El poeta ha captado bien este sentir. Acierta a percibirlo entre el fulgor apagándose de un crepúsculo, al hacerse eco de "la voz de extraviadas caracolas", más allá del "eco interminable de las olas", tanto como la imagen de "los fanales marineros" espejeándose "en las desiertas calle serenadas", de su soneto "La Laguna y el mar", que redondea en este bellísimo terceto:

"Y en un sueño de extrañas marejadas,

en el roto perfil de los aleros

hay barcos con las velas desplegadas".

Esta visión de la ciudad que emerge "bajo el velo sutil de la neblina", sosegada, reposando aun "en honda ensoñación adormilada" de nuevo amanecer (o nuevo anochecer), acaba por concretarse en una imagen de inusual hondura nostálgica:

"Igual que aquella barca peregrina,

se quedó tierra adentro embarrancada

pero siempre del mar enamorada".

Tal así ve Fernando Garciarramos La Laguna, o la sueña, como nave anclada tierra adentro pero prendada y prendida siempre del mar, que con solo ponerse de puntillas alcanza a verlo y añorarlo en toda su indecible belleza.

En su deambular por calles y plazas de la ciudad, pero también, con pareja porfía, por los vericuetos que llevan a los más intrincados rincones de su geografía, el poeta va registrando con fervor horizontes innumerables.

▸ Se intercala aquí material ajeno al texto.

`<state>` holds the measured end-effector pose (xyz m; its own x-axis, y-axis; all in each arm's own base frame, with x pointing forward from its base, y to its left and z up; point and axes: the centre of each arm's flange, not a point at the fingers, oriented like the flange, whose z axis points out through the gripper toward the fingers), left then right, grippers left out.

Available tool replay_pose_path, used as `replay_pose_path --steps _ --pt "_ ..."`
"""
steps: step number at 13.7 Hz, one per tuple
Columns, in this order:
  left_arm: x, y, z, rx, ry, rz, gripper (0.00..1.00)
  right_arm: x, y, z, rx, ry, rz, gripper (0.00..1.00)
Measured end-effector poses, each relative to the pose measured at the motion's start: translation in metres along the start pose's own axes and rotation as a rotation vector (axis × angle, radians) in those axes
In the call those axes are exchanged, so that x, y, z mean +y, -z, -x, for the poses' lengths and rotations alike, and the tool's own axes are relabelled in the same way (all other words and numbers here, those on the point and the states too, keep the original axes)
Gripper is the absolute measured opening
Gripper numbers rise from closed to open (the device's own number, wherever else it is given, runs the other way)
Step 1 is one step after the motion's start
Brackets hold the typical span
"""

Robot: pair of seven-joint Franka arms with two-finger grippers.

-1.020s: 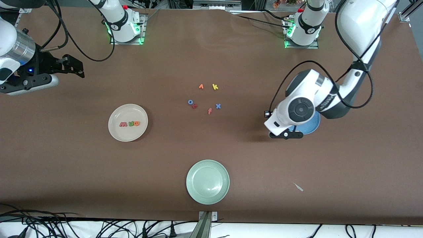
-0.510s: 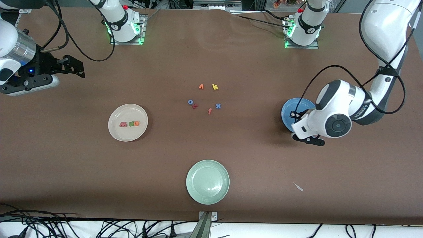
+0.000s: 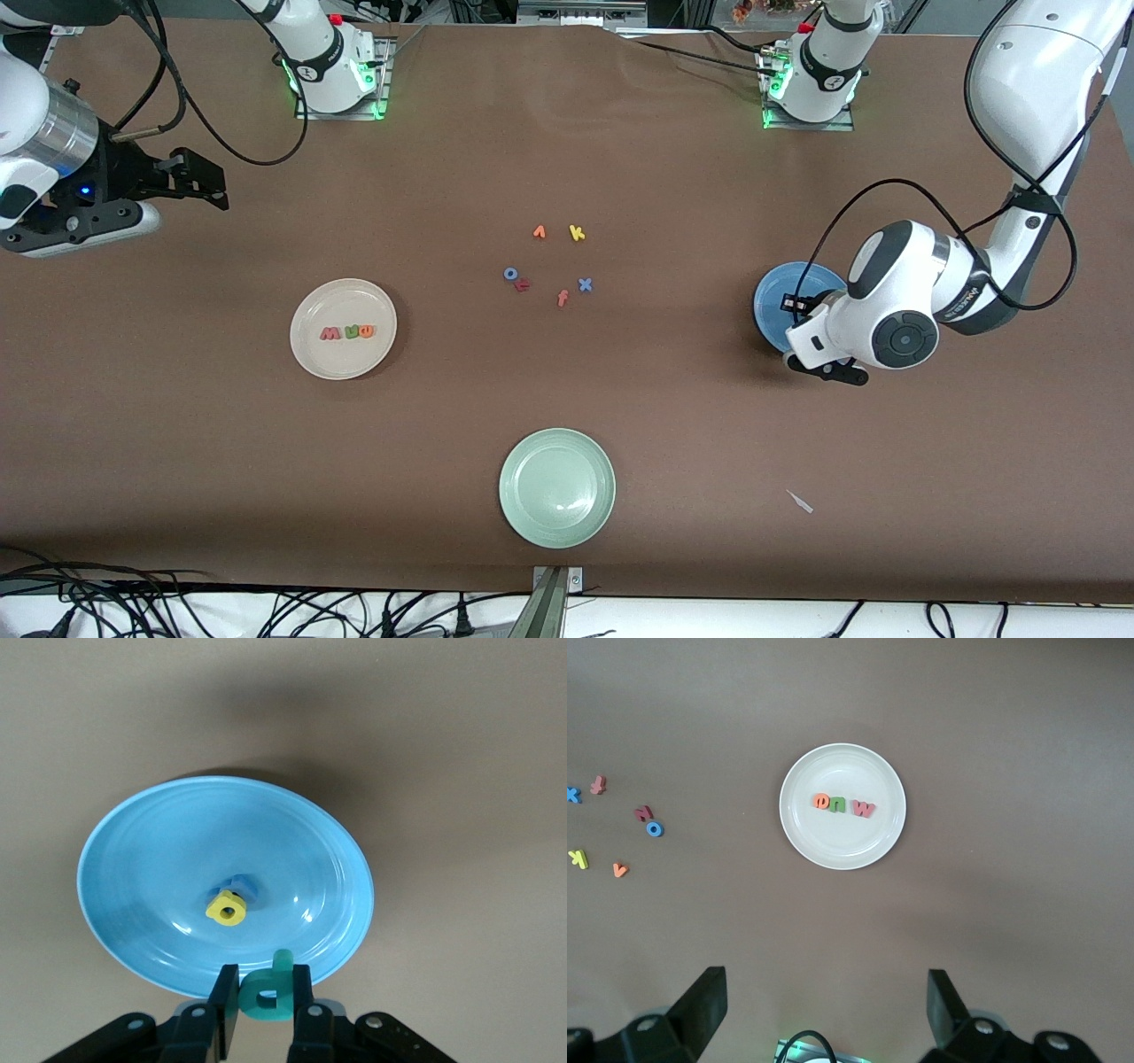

No solo su noble ámbito histórico. También el rumor de sus litorales abiertos en amplísimo arco de espumas marinas o ese otro, tan cercano a veces al del mar, de la fronda de sus bosques. "Sendero que lleva al mar /no morirá para siempre", dice el poeta, aprestándose a escuchar en las orillas "su canción incandescente".

El volumen, en dieciseisavo, publicado conjuntamente por Ediciones Aguere y Ediciones Idea en la colección dirigida por Anghel Morales, con cubierta sobria pero atinadamente elegida, se inicia con un prólogo firmado por el poeta Antonio Portero Soro, en el que pondera los valores que confluyen en la obra lírica del autor y la belleza de este canto a La Laguna.

Hermoso poemario con el que Fernando Garciarramos modela y moldea una nueva visión otoñal de San Cristóbal de La Laguna.